14 DAY TRIAL // A recent report published by HP titled HP Wolf Security Threat Insights Report shows that in the first half of 2021, email is the most used method of spreading malware and other threats, accounting for 75% of all threats.
Researchers at HP found that the number of hacking tools downloaded from file-sharing sites and hacking forums increased 65% from the second half of 2020. Some of the hacking tools are becoming increasingly sophisticated and are capable of defeating CAPTCHA obstacles by utilizing the most recent computer vision algorithms.
The investigation suggests that Dridex affiliates, now the top malware family isolated from HP Wolf Security, sold access to breached organizations, including ransomware gangs. Some cybercriminal gangs are now using CryptBot malware to spread DanaBot, a banking Trojan, and cyber attackers are increasingly targeting corporate executives.

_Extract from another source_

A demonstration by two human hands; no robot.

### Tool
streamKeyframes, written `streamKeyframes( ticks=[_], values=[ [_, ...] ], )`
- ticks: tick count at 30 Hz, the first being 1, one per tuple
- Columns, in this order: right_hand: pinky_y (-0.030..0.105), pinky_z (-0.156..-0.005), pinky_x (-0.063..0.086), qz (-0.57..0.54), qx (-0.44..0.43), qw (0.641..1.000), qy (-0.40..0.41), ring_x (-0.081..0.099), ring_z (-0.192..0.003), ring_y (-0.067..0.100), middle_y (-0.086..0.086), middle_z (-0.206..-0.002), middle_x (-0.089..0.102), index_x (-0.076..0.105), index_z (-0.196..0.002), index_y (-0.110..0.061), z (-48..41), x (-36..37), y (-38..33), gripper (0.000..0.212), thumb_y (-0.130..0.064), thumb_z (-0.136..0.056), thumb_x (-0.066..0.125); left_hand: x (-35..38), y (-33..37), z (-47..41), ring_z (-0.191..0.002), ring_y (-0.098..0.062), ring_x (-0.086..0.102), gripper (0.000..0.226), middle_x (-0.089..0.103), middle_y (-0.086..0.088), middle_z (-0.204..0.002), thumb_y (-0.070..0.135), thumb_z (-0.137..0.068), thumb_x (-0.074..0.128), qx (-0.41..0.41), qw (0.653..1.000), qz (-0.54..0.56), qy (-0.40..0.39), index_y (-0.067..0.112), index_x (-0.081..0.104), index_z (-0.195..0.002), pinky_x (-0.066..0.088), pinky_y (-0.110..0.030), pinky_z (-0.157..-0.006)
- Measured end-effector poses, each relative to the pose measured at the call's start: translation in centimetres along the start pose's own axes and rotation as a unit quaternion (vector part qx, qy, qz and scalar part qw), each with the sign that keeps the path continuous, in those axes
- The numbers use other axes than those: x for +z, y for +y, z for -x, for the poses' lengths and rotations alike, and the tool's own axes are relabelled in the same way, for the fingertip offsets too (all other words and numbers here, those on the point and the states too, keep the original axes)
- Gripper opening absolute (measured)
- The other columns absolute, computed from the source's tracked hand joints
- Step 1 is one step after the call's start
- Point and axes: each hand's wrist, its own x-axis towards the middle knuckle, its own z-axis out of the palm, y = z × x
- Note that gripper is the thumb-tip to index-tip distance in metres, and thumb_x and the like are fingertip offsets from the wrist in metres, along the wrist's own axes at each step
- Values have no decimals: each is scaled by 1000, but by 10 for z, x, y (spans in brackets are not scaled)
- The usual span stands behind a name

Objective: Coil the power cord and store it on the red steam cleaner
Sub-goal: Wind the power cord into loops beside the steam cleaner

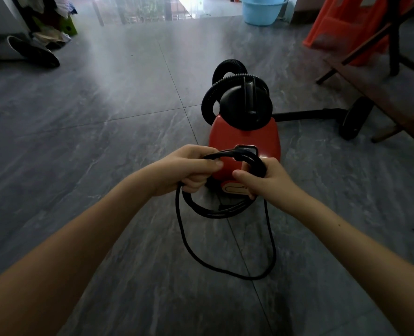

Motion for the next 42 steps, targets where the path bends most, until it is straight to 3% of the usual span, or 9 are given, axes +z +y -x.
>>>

Shipping, manufacturing, real estate, commodity traffic, maritime transport, and industrial supplies are among the sectors most affected. Ian Pratt, global head of security at HP, warned that the growth of unlicensed hacking tools and underground forums has enabled previously unsophisticated actors to pose significant threats to corporate security.
Campaigns target corporate executives
A multi-stage malware campaign known as the Visual Basic Script was discovered in March by HP Wolf Security. The campaign was aimed at senior executives and had multiple stages. The targets were sent a malicious ZIP attachment containing their first and last names in it.
The threat actor likely obtained sensitive information such as email addresses and full names from sources freely available online. There was an obfuscated VBS downloader in the archives, used to download a second VBS script into the user's %TEMP% folder from a remote server and stored it there.As a result of its clever hiding and poor detection rate, just 21% of VirusTotal virus scanners identified it as malicious during the first stage script.
Threat actors keep exploiting old Microsoft Office flaws
The organization has also uncovered a resume malicious spam campaign targeting logistics, maritime, shipping, and related companies across the United Kingdom, Chile, Italy, Japan, the Philippines, the United States, and Pakistan. The cyberattacks leverage a vulnerability to Microsoft Office to run commercially available Remcos RAT (Remote Access Tool) and access backdoor PCs.
The days of cybercriminals exploiting the COVID-19 pandemic as a bait appear to be ended, as less than 1% of emails contain references to the pandemic, with the use of the pandemic declining by 77% between the second half of 2020 and the first half of 2021.The research notes that threats downloaded via Web browsers increased by 24%, driven mostly by malware for cryptocurrency mining.